Il rinnovamento dei capi azienda è ancora lento in termini di età e titolo di studio: oltre il 44% ha più di 65 anni e solo il 13% meno di 40 anni e di questi in gran parte insediati negli anni grazie al Programma di Sviluppo Rurale dell’Umbria. Oltre il  60%  dei capi azienda ha la licenza media inferiore (solo il 2% non ha alcun titolo di studio), mentre la quota dei laureati sale e raggiunge il 10% tra i conduttori.
   Le aziende agricole umbre sono inoltre caratterizzate da un quadro complesso di altre attività secondarie all’agricoltura: lavori conto terzi, agriturismo, lavorazione e trasformazione dei prodotti agricoli che in quest’ultimo censimento risultano presenti in maniera consistente.
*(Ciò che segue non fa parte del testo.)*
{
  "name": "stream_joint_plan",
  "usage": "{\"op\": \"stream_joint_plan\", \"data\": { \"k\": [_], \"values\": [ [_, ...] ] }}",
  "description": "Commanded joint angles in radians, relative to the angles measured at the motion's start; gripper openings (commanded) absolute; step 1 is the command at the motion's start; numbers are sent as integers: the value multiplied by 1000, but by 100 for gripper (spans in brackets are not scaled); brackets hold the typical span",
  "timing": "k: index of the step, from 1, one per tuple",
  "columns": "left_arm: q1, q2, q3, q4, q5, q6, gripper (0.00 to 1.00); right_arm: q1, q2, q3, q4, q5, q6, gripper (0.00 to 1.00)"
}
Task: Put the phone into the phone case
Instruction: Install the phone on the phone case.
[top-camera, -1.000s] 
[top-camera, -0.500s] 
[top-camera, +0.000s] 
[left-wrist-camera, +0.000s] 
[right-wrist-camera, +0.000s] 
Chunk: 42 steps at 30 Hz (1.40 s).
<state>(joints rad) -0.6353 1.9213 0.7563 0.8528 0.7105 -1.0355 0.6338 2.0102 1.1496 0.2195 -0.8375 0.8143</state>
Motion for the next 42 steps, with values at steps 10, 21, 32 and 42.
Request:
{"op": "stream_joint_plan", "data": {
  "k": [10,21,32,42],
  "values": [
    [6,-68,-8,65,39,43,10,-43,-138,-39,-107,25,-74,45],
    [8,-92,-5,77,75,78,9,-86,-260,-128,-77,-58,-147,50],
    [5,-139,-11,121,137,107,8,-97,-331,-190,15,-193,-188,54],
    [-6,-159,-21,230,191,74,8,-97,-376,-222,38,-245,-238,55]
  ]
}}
In tale ambito, l’Umbria si caratterizza per una buona presenza di imprese nel settore “bio”, l’unico in cui, anche in questo periodo di crisi, si sono registrate “performance” positive: la percentuale di superficie agricola biologica è pari al 9,5% della superficie agricola utilizzata, al nono posto in Italia, e le aziende zootecniche biologiche sono 170 ogni 100mila abitanti, il sesto valore tra le regioni italiane.